Required work - Look for the string "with" in the material below. Copy every line where you find it.

*** Begin section ***

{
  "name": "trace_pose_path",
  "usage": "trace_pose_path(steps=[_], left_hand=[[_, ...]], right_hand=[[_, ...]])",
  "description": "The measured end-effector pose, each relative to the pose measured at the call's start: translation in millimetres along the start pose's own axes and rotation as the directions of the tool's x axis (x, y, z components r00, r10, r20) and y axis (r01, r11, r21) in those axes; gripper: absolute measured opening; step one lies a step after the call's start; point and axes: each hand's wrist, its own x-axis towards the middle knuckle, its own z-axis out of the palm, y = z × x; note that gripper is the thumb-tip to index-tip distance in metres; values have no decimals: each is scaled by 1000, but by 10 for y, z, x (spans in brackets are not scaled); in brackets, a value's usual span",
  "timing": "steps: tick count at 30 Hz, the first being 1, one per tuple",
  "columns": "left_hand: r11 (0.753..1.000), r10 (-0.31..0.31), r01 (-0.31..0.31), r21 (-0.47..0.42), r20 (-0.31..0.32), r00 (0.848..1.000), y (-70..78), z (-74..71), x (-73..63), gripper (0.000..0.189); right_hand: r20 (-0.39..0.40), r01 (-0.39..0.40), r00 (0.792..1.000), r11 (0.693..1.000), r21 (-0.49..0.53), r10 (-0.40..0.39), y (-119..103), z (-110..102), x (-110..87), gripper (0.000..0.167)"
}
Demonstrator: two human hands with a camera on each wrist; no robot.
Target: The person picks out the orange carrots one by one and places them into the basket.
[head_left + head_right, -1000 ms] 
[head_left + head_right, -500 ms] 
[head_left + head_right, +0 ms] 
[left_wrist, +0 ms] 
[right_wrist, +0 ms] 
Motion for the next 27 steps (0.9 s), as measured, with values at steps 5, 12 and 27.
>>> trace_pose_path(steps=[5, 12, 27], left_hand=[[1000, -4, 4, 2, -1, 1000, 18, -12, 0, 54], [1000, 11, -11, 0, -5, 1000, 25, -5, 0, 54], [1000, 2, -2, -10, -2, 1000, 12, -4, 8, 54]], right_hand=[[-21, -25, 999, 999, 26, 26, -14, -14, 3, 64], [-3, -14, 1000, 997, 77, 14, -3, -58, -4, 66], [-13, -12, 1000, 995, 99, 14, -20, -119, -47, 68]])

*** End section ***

Task answer -
Demonstrator: two human hands with a camera on each wrist; no robot.
Motion for the next 27 steps (0.9 s), as measured, with values at steps 5, 12 and 27.

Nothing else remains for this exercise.